La heroína ha sido sustituida por sustancias como el cannabis, la cocaína o el éxtasis, combinadas entre sí o mezcladas con alcohol y tabaco. Este cambio de las sustancias también se ha acompañado de nuevos patrones de consumo. Estamos ante consumidores cada vez más jóvenes, perfectamente integrados en la sociedad, que consumen con fines recreativos y socializantes y para quienes estos consumos son actos triviales cuyos riesgos desdeñan.
Las guías son una herramienta importante para transmitir información útil sobre los efectos y las consecuencias del uso de drogas. España, al igual que otros países de nuestro entorno europeo, como Francia, Italia, Reino Unido, y otros muchos más, ha recurrido a la edición de guías, dirigidas a la población general como instrumento para proporcionar información veraz y consistente, basada en la evidencia científica, pero con un lenguaje cercano y de fácil comprensión.
Esta guía está centrada en seis sustancias: alcohol, tabaco, cannabis, cocaína, drogas de síntesis (nombre con el que se agrupan distintos tipos de drogas) y heroína.
En ella se aporta información sobre los efectos y riesgos que produce su consumo, los aspectos epidemiológicos e, incluso, se aclaran algunos mitos muy extendidos sobre el consumo de las diferentes sustancias psicoactivas.
Los datos epidemiológicos proceden de las dos grandes encuestas estatales sobre uso de drogas en España que realiza, cada dos años, la Delegación de Gobierno par el Plan Nacional sobre Drogas: Encuesta Domiciliaria (EDADES) dirigida a la población general de 15 a 64 años y Encuesta Escolar (ESTUDES) dirigida a estudiantes secundarias de 14 a 18 años de edad.

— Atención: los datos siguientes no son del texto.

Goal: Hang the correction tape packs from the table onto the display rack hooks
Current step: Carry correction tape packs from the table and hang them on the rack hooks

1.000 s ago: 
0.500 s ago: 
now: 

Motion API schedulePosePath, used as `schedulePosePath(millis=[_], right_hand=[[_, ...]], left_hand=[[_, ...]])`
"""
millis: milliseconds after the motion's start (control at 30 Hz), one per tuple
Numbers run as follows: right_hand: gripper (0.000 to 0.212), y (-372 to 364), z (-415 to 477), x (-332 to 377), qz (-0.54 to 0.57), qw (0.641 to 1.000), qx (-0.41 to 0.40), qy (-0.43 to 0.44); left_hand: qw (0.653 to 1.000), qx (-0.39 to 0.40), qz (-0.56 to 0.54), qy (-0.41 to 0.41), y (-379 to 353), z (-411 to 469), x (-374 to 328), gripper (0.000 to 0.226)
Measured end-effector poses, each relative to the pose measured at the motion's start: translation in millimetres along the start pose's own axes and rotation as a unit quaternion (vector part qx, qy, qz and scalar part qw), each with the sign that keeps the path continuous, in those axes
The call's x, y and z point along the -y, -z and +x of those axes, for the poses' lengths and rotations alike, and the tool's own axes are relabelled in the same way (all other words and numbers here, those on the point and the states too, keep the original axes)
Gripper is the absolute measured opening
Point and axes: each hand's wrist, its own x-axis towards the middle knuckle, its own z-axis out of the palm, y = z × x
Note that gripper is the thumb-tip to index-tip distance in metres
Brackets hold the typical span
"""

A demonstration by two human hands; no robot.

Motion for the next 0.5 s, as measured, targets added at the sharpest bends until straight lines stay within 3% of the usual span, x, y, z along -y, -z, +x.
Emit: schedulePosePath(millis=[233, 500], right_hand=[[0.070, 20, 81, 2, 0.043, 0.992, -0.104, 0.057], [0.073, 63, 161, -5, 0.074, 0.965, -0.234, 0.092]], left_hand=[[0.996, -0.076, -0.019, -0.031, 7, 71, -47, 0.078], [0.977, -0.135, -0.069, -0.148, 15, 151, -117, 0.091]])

Además pretende dar respuesta a preguntas como: ¿puedo detectar precozmente el consumo de drogas en mis hijos?, ¿cuáles son los signos de alarma?, ¿qué debo hacer si sospecho que mi hijo consume?... también incluye otros apartados sobre cuestiones de especial relevancia, como son los factores de protección frente al consumo de drogas y aquellos elementos que pueden suponer un mayor riesgo.
Por último, el texto dispone de un cuadro sinóptico que resume los aspectos fundamentales relacionados con las drogas que aquí se abordan, así como una relación de direcciones útiles de organismos públicos que se ocupan de la atención a las drogodependencias.